» YOUR GOAL: From the entries that follow, gather each line holding the word "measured".

» Stored items from a collection:

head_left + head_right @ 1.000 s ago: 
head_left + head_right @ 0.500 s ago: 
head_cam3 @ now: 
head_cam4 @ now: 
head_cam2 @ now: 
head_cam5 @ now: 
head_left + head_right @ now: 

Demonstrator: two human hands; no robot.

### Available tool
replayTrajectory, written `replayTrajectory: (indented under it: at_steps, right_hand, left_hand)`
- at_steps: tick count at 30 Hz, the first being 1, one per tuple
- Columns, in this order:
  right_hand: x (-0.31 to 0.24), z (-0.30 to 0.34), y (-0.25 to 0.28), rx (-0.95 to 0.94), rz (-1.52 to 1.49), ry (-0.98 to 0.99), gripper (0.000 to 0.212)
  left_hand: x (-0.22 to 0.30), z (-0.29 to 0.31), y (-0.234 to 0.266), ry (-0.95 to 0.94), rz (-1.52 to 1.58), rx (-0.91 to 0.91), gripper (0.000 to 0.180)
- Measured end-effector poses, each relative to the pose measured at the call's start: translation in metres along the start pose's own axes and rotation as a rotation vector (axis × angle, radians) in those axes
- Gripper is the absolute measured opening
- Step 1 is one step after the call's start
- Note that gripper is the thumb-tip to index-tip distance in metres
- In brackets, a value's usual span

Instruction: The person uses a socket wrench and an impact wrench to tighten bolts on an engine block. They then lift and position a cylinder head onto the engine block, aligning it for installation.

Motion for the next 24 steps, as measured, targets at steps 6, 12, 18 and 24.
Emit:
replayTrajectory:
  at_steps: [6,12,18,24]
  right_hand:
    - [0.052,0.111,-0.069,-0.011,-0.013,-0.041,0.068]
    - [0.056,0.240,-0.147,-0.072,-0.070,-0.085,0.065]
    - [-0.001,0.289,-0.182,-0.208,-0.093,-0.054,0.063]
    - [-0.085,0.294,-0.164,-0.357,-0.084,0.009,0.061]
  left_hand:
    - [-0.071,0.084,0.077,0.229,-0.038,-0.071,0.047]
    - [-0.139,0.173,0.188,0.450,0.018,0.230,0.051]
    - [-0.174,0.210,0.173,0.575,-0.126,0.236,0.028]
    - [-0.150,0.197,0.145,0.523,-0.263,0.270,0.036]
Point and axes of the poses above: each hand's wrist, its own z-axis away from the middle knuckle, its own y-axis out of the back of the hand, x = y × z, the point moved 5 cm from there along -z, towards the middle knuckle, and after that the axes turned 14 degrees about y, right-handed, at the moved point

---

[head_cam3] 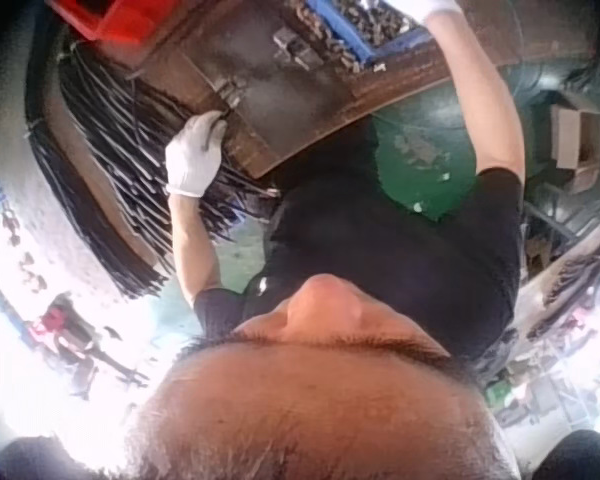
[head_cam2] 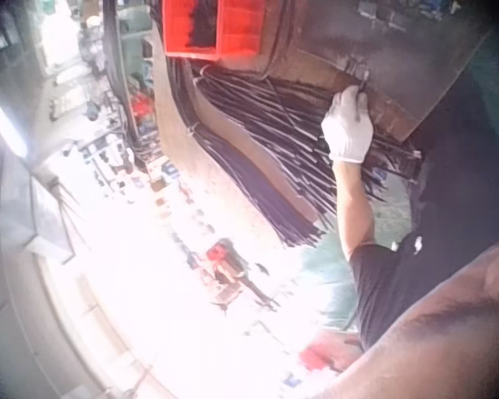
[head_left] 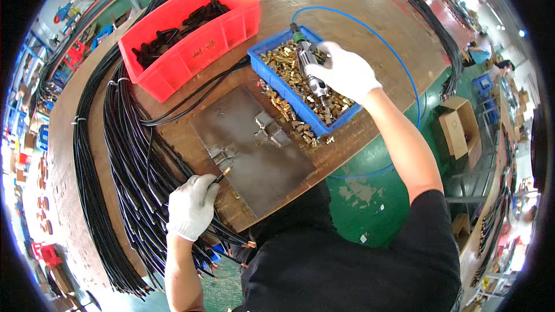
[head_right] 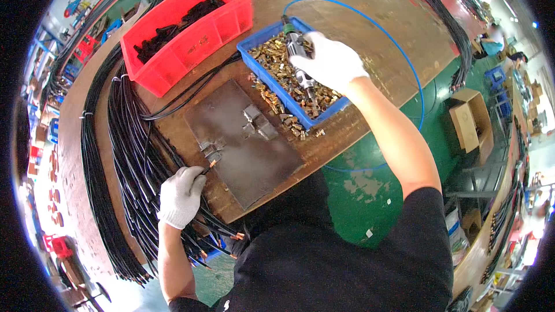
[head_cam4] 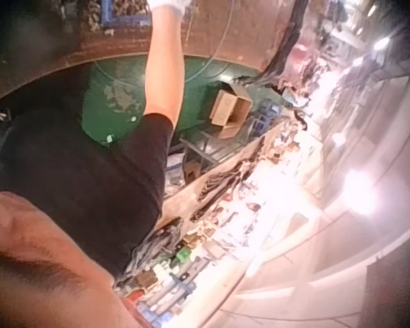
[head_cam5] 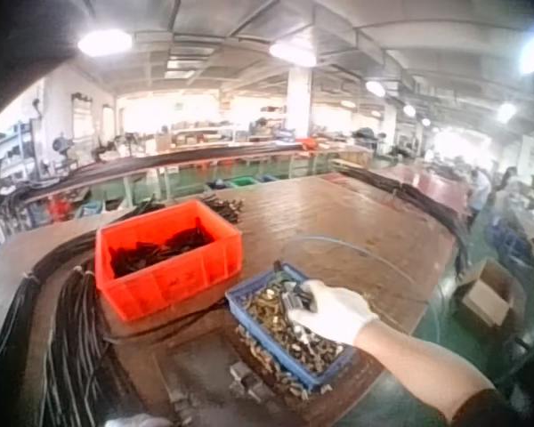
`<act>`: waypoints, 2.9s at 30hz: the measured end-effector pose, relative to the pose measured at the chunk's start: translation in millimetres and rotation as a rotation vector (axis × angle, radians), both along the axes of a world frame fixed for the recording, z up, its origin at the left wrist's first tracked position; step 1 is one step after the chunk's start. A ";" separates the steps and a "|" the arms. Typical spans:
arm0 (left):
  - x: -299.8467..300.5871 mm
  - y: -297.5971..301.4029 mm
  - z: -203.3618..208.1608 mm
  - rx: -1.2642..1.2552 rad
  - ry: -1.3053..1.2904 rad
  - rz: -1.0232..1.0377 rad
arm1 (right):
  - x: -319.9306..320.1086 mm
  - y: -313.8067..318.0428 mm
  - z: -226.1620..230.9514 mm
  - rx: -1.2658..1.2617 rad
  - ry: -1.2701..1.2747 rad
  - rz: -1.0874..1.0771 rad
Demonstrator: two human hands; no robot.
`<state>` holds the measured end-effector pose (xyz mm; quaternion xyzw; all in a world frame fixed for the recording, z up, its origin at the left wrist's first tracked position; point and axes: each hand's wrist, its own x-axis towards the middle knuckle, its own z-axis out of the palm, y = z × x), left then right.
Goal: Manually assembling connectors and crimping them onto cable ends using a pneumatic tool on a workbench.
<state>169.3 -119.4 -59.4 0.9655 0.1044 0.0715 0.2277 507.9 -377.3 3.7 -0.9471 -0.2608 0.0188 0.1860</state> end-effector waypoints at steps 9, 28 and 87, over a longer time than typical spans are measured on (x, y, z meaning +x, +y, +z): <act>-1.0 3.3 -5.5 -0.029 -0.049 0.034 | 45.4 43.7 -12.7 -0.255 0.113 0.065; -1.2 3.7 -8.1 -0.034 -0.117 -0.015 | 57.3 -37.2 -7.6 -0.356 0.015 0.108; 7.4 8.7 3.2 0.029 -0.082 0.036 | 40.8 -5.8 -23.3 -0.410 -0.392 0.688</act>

» RESULT OF THE TASK:
- Measured end-effector poses, each relative to the pose measured at the call's start: translation in metres along the start pose's own axes and rotation as a rotation vector (axis × angle, radians) in those axes
- Gripper is the absolute measured opening
Motion for the next 24 steps, as measured, targets at steps 6, 12, 18 and 24.
`<act>`: waypoints, 2.9s at 30hz: the measured end-effector pose, relative to the pose measured at the chunk's start: translation in millimetres and rotation as a rotation vector (axis × angle, radians), both along the axes of a world frame fixed for the recording, z up, its origin at the left wrist's first tracked position; step 1 is one step after the chunk's start. A ";" separates the steps and a "|" the arms. Typical spans:
`<state>` holds the measured end-effector pose (xyz mm; quaternion xyzw; all in a world frame fixed for the recording, z up, its origin at the left wrist's first tracked position; point and axes: each hand's wrist, its own x-axis towards the middle knuckle, its own z-axis out of the palm, y = z × x), left then right.
<state>169.3 -119.4 -59.4 0.9655 0.1044 0.0715 0.2277 507.9 -377.3 3.7 -0.9471 -0.2608 0.0188 0.1860</state> end-effector waypoints at steps 9, 28 and 87, over a longer time than typical spans are measured on (x, y, z meaning +x, +y, +z): <act>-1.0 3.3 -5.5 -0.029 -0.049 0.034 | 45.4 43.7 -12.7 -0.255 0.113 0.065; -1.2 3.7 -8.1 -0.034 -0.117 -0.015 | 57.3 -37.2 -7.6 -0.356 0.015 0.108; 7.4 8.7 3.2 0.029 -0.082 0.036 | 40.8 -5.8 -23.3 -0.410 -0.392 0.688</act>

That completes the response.